At Home: Shared Responsibilities in Parenting

I don't believe in Gender Equality per se. 

There are some jobs men can do better than women. Of course, and some jobs women can do better than men. If we seek gender equality at face value, then women should stop expecting men to open doors for them and men should be able to birth a child. Biologically, we just aren't equal. 

But I believe in Shared Responsibilities regardless of Gender. Let's talk about Parenting.  

Women came a long way from being shut at home doing what society thinks we should to who we can be today - the empowerment to earn her own keep and run her household at the same time. Men are expected to be the sole breadwinner working long hours to feed his family. In today's society, there are less resistance in cross-sharing roles [but maybe more should be done with mindset change]. If a papa is a more competent stay-home parent, he stays home! I mean, do we still discriminate men for staying home? We find an equilibrium and draw up a master plan to best bring up a thriving family and parenting roles should not be drawn. 

I count my blessings for the opportunities I have growing up in this era where I experienced climbing the corporate ladder with no gender discrimination. I double count my blessings when my husband chooses to put aside gender-stereotyped roles to help with dish-washing, child-minding, laundry, mopping and most importantly, he knows he is indispensable when it comes to putting the kids to sleep. Unless he is not in Singapore, he's sure be home to put the kids to sleep by 7.30pm. 

One extremely overloaded Friday, with a mountain of laundry on my sofa, a boy with homework to be completed before the weekend arrives and a clock ticking dangerously close to dinner-prep hour, came a little girl who chanted, "I'm so bored" a million times around me. She was close to tears, threw a fit and stomped her feet. 

"I want to do face-painting! Can anyone do face-painting with me?" she asked over and over again. I told her I was really swarmed but as soon as I found the time, we will do it. But her patience began to wear thin and all hell almost broke loose. 

The day was saved when daddy [who was extremely busy himself from Work From Home responsibilities] offered himself, "Okay Okay! You can paint my face and I will paint yours." What is deemed as a mom's job became what my husband believed in as Shared Responsibility.


Can I just say, a man's job isn't over after he returns from his 9-5 job? Gone are the days he comes home and sit in front of the tele with his newspaper, be called to dining table to eat and leave his dishes without even bringing it to the sink. He works hard to put food on the table yes but it is also just as much his responsibility to raise his kids together with his wife.

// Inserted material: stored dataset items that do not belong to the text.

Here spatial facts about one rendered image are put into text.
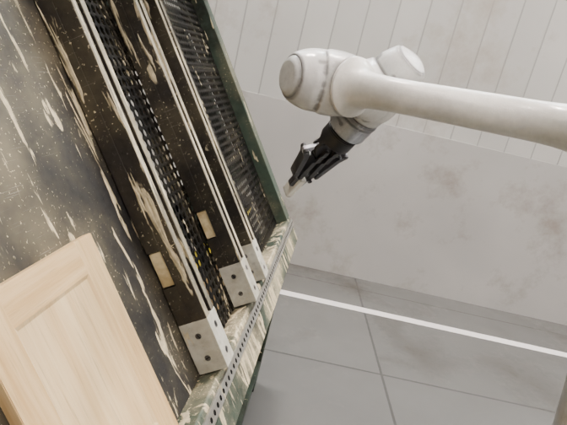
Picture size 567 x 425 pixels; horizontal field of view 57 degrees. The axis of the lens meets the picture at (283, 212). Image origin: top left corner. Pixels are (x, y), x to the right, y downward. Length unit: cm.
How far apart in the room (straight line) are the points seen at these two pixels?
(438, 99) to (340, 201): 346
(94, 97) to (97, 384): 55
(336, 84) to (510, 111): 27
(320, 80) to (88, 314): 53
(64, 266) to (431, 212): 378
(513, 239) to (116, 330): 405
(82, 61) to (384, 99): 60
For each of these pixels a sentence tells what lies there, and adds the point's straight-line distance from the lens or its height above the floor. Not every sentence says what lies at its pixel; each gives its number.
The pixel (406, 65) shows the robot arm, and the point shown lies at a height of 163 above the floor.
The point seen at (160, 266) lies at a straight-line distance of 115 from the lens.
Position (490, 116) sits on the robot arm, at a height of 158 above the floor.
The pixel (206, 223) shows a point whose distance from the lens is 148.
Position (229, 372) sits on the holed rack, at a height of 89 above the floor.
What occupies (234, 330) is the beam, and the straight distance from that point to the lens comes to 140.
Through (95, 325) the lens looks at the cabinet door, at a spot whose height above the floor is 112.
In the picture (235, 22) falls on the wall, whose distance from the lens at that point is 417.
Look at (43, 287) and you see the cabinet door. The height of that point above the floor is 120.
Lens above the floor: 159
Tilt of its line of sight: 16 degrees down
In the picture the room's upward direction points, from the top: 14 degrees clockwise
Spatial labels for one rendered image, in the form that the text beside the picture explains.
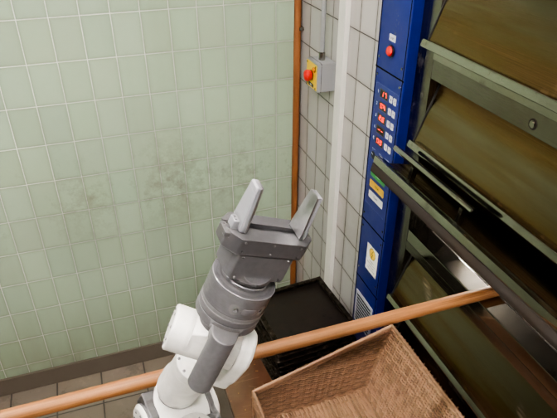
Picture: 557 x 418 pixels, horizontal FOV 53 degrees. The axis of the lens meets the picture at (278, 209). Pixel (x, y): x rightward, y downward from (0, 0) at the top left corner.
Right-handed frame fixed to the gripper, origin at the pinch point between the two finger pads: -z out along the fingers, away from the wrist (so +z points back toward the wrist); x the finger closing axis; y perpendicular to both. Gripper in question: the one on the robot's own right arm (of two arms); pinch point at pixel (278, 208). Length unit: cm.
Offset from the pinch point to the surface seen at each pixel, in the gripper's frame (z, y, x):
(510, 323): 28, 9, -80
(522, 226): 3, 12, -63
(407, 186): 13, 38, -57
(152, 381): 58, 20, -6
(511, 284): 9, 1, -55
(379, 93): 4, 75, -67
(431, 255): 32, 39, -81
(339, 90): 15, 102, -74
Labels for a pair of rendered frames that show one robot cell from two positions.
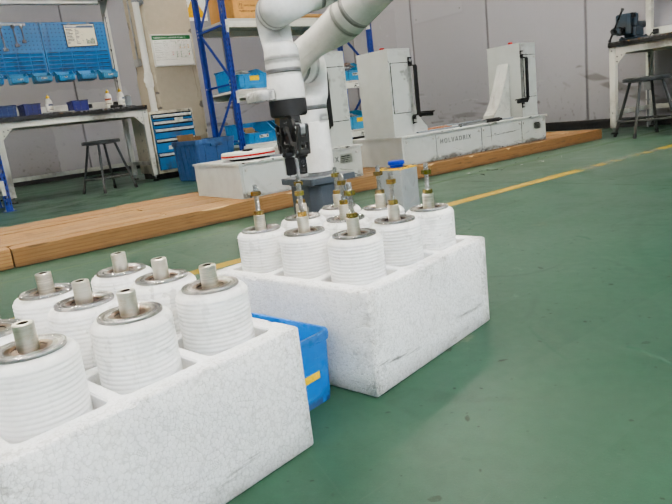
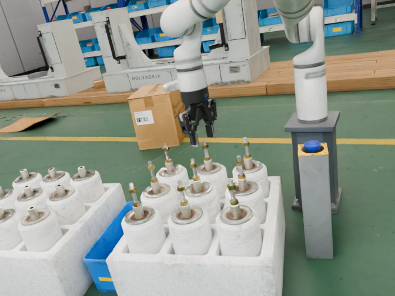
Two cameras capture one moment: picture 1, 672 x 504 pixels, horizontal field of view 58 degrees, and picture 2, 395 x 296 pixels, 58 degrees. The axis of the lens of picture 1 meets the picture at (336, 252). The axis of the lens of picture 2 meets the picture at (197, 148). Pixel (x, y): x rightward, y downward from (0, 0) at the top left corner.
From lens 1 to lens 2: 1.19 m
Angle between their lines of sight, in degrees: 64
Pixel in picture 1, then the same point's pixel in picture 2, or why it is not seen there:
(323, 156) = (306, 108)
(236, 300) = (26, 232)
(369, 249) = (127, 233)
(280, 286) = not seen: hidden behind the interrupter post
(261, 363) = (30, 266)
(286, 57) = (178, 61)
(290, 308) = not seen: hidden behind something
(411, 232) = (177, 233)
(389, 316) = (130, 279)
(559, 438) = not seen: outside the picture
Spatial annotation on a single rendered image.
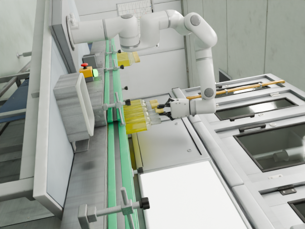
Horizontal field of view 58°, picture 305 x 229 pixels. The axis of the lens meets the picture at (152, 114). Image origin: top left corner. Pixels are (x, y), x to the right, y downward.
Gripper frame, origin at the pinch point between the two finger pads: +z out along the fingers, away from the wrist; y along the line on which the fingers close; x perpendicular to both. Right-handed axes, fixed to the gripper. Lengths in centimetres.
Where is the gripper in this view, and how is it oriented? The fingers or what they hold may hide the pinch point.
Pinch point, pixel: (161, 109)
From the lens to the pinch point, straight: 147.9
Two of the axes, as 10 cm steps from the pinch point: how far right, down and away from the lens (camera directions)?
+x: -1.1, 4.6, -8.8
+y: -1.3, -8.8, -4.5
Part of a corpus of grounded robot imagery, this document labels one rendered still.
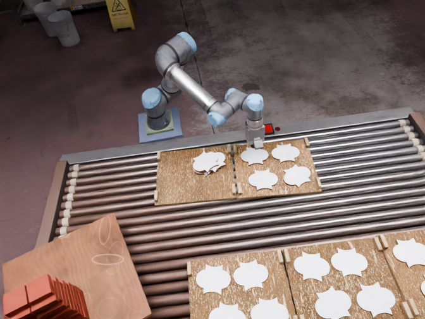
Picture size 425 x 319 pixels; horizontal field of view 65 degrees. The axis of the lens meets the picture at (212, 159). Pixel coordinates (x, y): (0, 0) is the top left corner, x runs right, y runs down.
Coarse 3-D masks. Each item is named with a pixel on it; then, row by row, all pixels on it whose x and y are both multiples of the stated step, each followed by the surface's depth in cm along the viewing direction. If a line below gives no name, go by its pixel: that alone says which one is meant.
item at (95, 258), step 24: (72, 240) 148; (96, 240) 147; (120, 240) 146; (24, 264) 143; (48, 264) 142; (72, 264) 141; (96, 264) 140; (120, 264) 139; (96, 288) 133; (120, 288) 132; (96, 312) 127; (120, 312) 126; (144, 312) 126
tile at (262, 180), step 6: (252, 174) 173; (258, 174) 173; (264, 174) 173; (270, 174) 172; (252, 180) 171; (258, 180) 170; (264, 180) 170; (270, 180) 170; (276, 180) 169; (252, 186) 170; (258, 186) 168; (264, 186) 168; (270, 186) 168
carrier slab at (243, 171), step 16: (272, 144) 187; (304, 144) 184; (240, 160) 181; (272, 160) 179; (304, 160) 178; (240, 176) 175; (256, 192) 167; (272, 192) 167; (288, 192) 166; (304, 192) 165; (320, 192) 166
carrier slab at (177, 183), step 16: (176, 160) 185; (192, 160) 184; (160, 176) 179; (176, 176) 178; (192, 176) 178; (208, 176) 177; (224, 176) 176; (160, 192) 173; (176, 192) 172; (192, 192) 171; (208, 192) 170; (224, 192) 169
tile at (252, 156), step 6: (252, 150) 184; (258, 150) 183; (264, 150) 183; (246, 156) 181; (252, 156) 181; (258, 156) 180; (264, 156) 180; (246, 162) 180; (252, 162) 178; (258, 162) 178
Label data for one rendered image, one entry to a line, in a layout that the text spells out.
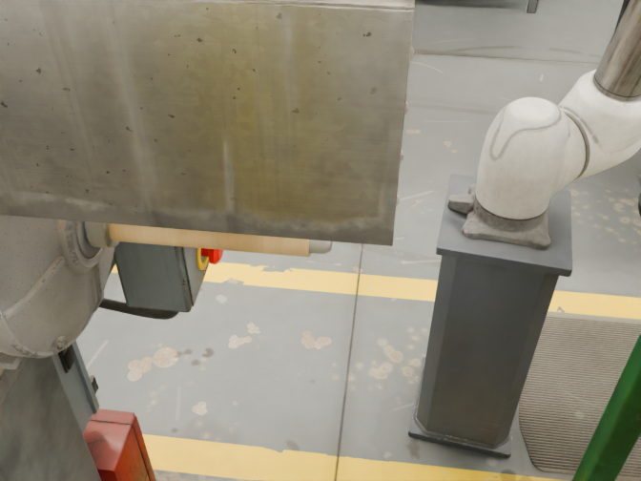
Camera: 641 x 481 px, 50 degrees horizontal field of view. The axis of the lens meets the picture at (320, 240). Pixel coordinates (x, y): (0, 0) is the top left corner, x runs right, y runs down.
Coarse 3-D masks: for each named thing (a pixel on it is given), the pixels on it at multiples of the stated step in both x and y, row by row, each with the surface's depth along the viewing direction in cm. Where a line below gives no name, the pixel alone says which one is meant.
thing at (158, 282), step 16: (128, 256) 92; (144, 256) 92; (160, 256) 92; (176, 256) 91; (192, 256) 96; (128, 272) 94; (144, 272) 94; (160, 272) 94; (176, 272) 93; (192, 272) 96; (128, 288) 97; (144, 288) 96; (160, 288) 96; (176, 288) 95; (192, 288) 97; (112, 304) 100; (128, 304) 99; (144, 304) 98; (160, 304) 98; (176, 304) 98; (192, 304) 98
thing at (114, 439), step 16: (96, 416) 121; (112, 416) 121; (128, 416) 121; (96, 432) 119; (112, 432) 119; (128, 432) 119; (96, 448) 116; (112, 448) 116; (128, 448) 119; (144, 448) 127; (96, 464) 114; (112, 464) 114; (128, 464) 120; (144, 464) 128; (112, 480) 115; (128, 480) 120; (144, 480) 129
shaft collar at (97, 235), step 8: (88, 224) 60; (96, 224) 60; (104, 224) 60; (88, 232) 61; (96, 232) 60; (104, 232) 60; (88, 240) 61; (96, 240) 61; (104, 240) 61; (112, 240) 62
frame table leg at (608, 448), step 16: (640, 336) 112; (640, 352) 112; (624, 368) 119; (640, 368) 112; (624, 384) 118; (640, 384) 113; (624, 400) 118; (640, 400) 116; (608, 416) 125; (624, 416) 120; (640, 416) 119; (608, 432) 124; (624, 432) 123; (640, 432) 122; (592, 448) 132; (608, 448) 126; (624, 448) 126; (592, 464) 131; (608, 464) 129; (576, 480) 140; (592, 480) 134; (608, 480) 133
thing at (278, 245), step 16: (112, 224) 61; (128, 240) 62; (144, 240) 61; (160, 240) 61; (176, 240) 61; (192, 240) 61; (208, 240) 60; (224, 240) 60; (240, 240) 60; (256, 240) 60; (272, 240) 60; (288, 240) 59; (304, 240) 59; (304, 256) 60
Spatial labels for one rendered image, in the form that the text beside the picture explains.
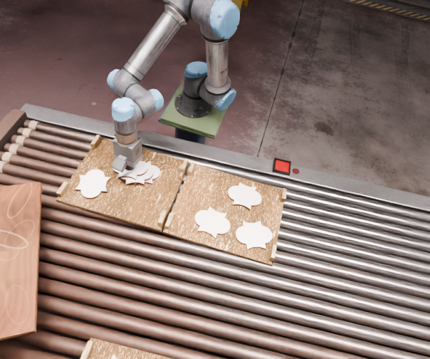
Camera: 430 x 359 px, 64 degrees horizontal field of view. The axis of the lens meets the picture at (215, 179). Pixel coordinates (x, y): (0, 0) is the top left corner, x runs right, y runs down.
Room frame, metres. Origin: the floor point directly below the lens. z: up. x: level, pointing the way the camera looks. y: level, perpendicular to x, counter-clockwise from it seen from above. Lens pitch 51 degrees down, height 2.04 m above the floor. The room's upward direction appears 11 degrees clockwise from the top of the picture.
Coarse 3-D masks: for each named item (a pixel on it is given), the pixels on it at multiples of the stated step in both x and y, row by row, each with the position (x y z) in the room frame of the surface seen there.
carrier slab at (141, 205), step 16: (96, 160) 0.87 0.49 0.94; (112, 160) 0.89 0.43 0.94; (144, 160) 0.92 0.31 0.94; (160, 160) 0.94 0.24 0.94; (176, 160) 0.95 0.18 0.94; (112, 176) 0.81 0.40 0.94; (160, 176) 0.85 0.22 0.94; (176, 176) 0.87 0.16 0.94; (80, 192) 0.71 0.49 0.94; (112, 192) 0.73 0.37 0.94; (128, 192) 0.75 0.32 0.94; (144, 192) 0.76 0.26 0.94; (160, 192) 0.78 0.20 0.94; (176, 192) 0.79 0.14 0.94; (80, 208) 0.64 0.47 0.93; (96, 208) 0.65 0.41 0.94; (112, 208) 0.66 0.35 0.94; (128, 208) 0.68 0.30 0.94; (144, 208) 0.69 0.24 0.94; (160, 208) 0.70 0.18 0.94; (144, 224) 0.62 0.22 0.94
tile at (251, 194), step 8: (240, 184) 0.88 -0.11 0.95; (232, 192) 0.83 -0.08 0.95; (240, 192) 0.84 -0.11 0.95; (248, 192) 0.85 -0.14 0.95; (256, 192) 0.86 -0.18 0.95; (232, 200) 0.80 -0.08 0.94; (240, 200) 0.80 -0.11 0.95; (248, 200) 0.81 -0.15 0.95; (256, 200) 0.82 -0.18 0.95; (248, 208) 0.77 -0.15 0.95
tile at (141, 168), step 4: (140, 160) 0.89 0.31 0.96; (140, 164) 0.87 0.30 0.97; (144, 164) 0.87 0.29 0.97; (112, 168) 0.82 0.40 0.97; (136, 168) 0.85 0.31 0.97; (140, 168) 0.85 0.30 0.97; (144, 168) 0.85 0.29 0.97; (116, 172) 0.81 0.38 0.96; (120, 172) 0.81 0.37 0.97; (124, 172) 0.81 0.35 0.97; (128, 172) 0.82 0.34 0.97; (132, 172) 0.82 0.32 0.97; (136, 172) 0.82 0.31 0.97; (140, 172) 0.83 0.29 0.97; (144, 172) 0.83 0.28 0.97; (120, 176) 0.79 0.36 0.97; (124, 176) 0.80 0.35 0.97; (128, 176) 0.80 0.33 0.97; (132, 176) 0.80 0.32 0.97; (136, 176) 0.81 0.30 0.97
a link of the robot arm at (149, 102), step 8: (128, 88) 0.95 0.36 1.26; (136, 88) 0.96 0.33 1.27; (144, 88) 0.98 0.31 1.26; (128, 96) 0.93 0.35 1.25; (136, 96) 0.93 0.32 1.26; (144, 96) 0.93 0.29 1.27; (152, 96) 0.94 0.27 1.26; (160, 96) 0.96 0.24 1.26; (144, 104) 0.90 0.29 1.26; (152, 104) 0.92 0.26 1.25; (160, 104) 0.94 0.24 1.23; (144, 112) 0.88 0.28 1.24; (152, 112) 0.91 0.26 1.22
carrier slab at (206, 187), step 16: (192, 176) 0.89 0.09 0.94; (208, 176) 0.90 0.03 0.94; (224, 176) 0.92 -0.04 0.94; (192, 192) 0.80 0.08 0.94; (208, 192) 0.82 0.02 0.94; (224, 192) 0.83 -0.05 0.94; (272, 192) 0.88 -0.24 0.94; (176, 208) 0.72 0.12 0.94; (192, 208) 0.73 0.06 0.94; (208, 208) 0.75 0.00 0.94; (224, 208) 0.76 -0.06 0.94; (240, 208) 0.77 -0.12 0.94; (256, 208) 0.79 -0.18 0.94; (272, 208) 0.80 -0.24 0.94; (176, 224) 0.65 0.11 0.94; (192, 224) 0.66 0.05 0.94; (240, 224) 0.70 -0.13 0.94; (272, 224) 0.73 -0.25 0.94; (192, 240) 0.60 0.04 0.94; (208, 240) 0.61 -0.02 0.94; (224, 240) 0.62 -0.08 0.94; (272, 240) 0.66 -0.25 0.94; (240, 256) 0.58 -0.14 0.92; (256, 256) 0.58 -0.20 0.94
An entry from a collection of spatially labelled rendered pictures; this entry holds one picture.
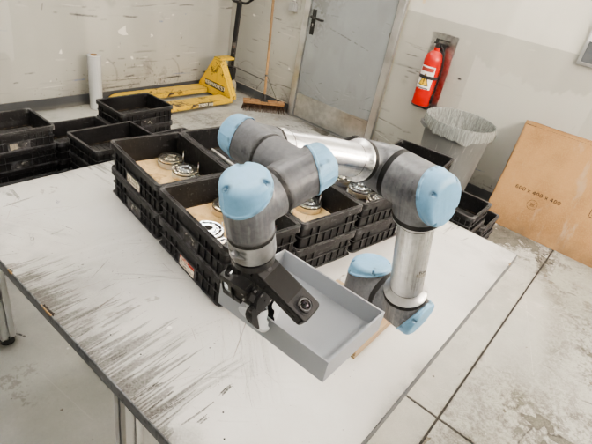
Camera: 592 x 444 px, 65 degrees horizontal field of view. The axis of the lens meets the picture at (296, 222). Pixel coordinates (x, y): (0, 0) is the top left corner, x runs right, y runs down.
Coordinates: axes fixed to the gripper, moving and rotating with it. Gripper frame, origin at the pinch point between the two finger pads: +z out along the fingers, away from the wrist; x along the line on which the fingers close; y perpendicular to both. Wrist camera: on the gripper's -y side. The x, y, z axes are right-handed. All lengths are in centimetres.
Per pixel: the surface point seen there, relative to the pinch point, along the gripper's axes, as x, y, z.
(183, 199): -36, 71, 34
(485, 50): -345, 67, 97
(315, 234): -54, 28, 39
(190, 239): -24, 54, 32
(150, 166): -46, 103, 41
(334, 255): -63, 25, 56
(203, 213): -38, 64, 38
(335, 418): -8.8, -11.3, 42.9
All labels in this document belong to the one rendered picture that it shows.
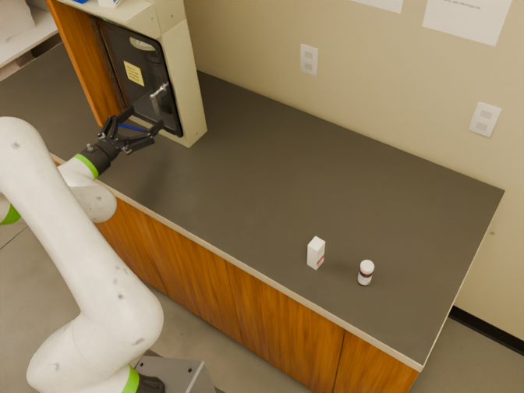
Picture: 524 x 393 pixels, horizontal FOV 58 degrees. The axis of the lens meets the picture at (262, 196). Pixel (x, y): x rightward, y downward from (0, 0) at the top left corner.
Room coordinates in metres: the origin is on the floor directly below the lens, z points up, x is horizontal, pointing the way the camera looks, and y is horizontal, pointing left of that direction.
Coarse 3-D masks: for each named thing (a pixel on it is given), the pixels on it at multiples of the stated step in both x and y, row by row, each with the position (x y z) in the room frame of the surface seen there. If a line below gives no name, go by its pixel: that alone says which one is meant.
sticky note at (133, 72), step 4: (128, 64) 1.40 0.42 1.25; (128, 68) 1.40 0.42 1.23; (132, 68) 1.39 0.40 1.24; (136, 68) 1.37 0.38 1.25; (128, 72) 1.40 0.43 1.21; (132, 72) 1.39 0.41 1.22; (136, 72) 1.37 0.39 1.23; (128, 76) 1.41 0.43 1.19; (132, 76) 1.40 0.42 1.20; (136, 76) 1.38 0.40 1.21; (140, 76) 1.37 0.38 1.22; (136, 80) 1.38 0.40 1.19; (140, 80) 1.37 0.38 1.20; (140, 84) 1.37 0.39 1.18
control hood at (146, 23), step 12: (60, 0) 1.36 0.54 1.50; (96, 0) 1.33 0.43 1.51; (132, 0) 1.32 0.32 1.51; (96, 12) 1.27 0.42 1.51; (108, 12) 1.26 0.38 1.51; (120, 12) 1.25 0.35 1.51; (132, 12) 1.25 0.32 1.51; (144, 12) 1.25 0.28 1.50; (120, 24) 1.26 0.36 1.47; (132, 24) 1.21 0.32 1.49; (144, 24) 1.24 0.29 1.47; (156, 24) 1.28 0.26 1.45; (156, 36) 1.27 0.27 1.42
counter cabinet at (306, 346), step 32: (96, 224) 1.35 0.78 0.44; (128, 224) 1.17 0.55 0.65; (160, 224) 1.04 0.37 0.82; (128, 256) 1.26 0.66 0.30; (160, 256) 1.09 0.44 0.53; (192, 256) 0.96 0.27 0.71; (160, 288) 1.16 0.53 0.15; (192, 288) 1.00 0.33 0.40; (224, 288) 0.88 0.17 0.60; (256, 288) 0.78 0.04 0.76; (224, 320) 0.91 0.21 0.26; (256, 320) 0.79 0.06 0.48; (288, 320) 0.70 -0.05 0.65; (320, 320) 0.63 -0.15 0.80; (256, 352) 0.81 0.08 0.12; (288, 352) 0.70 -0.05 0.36; (320, 352) 0.62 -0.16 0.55; (352, 352) 0.55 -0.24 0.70; (384, 352) 0.50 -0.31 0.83; (320, 384) 0.61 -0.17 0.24; (352, 384) 0.54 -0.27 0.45; (384, 384) 0.48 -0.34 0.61
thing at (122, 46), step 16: (112, 32) 1.41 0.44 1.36; (128, 32) 1.36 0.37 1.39; (112, 48) 1.43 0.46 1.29; (128, 48) 1.38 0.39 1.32; (144, 48) 1.33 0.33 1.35; (160, 48) 1.28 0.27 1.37; (112, 64) 1.45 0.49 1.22; (144, 64) 1.34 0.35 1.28; (160, 64) 1.29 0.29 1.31; (128, 80) 1.41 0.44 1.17; (144, 80) 1.36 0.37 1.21; (160, 80) 1.31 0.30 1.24; (128, 96) 1.43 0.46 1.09; (144, 96) 1.37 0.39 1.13; (160, 96) 1.32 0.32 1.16; (144, 112) 1.39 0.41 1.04; (176, 112) 1.28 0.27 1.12; (176, 128) 1.29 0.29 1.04
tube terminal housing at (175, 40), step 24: (144, 0) 1.31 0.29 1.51; (168, 0) 1.33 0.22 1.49; (168, 24) 1.31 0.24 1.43; (168, 48) 1.30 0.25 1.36; (192, 48) 1.47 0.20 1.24; (168, 72) 1.29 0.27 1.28; (192, 72) 1.36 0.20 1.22; (192, 96) 1.34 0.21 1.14; (192, 120) 1.32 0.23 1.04; (192, 144) 1.30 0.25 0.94
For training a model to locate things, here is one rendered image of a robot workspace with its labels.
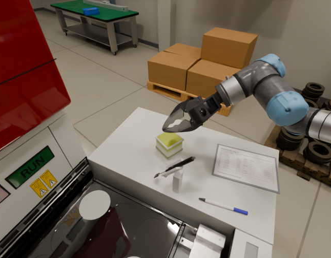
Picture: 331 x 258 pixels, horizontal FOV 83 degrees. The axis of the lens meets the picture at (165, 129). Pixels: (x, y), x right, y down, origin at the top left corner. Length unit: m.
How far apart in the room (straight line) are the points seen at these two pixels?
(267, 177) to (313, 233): 1.24
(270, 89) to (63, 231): 0.69
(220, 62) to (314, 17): 1.16
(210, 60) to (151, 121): 1.99
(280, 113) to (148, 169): 0.42
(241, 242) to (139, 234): 0.28
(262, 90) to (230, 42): 2.07
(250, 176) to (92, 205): 0.53
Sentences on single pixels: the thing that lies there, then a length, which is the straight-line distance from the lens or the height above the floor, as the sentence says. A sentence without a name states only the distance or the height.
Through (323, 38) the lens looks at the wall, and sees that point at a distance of 3.13.
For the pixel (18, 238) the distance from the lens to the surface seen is 0.71.
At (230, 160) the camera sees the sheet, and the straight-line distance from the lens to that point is 0.71.
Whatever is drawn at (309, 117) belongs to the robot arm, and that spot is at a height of 1.21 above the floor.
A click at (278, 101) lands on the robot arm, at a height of 1.27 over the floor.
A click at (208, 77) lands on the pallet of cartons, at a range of 2.33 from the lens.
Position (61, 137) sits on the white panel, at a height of 1.11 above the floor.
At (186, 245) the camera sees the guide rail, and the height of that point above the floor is 0.85.
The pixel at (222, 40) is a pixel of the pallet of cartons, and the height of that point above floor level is 0.74.
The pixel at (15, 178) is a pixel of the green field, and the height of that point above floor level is 1.11.
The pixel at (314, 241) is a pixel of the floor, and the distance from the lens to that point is 1.90.
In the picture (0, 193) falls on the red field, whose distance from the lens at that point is 0.60.
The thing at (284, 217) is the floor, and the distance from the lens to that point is 1.87.
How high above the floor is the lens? 1.51
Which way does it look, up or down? 43 degrees down
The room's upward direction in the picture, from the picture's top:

It is also just as much our responsibility as women to change light bulbs if our men aren't available. We must be Okay to cross-share roles for a home to thrive!

It was a moment of pride for me to see my husband, the kids' father, assuming this feminine role of face-painting to maintain peace at home. He would gladly let his daughter put make-up on him and tie his hair with ribbons if it makes her happy. 

Good thing it was almost the end of the day and no Zoom meetings were scheduled! Imagine a green dragon with a poisonous wart on his nose talking sales budget at work!

He did such an amazing job on Faye considering it was his first try. I saw them giggling at each other. The adoring gaze from my daughter to her papa. I felt genuinely lucky for this sight.


Then I got jealous *haha* I didn't want to out of the game! I offered Faye, "Do you want to paint one more face? You can paint mine!" I decided to push back dinner-prep to be part of this. 

And there I got myself a sloppy job of a rainbow because she was tired already *haha* Love it still!

A mom's role is pivotal. So is a dad's when it comes to bringing up children. Sometimes, a father may not think they are as important as mothers but the truth is, they play a bigger role than they know. 

Life is easier at home for everyone when man and wife understand the meaning of teamwork and shared responsibilities in parenting.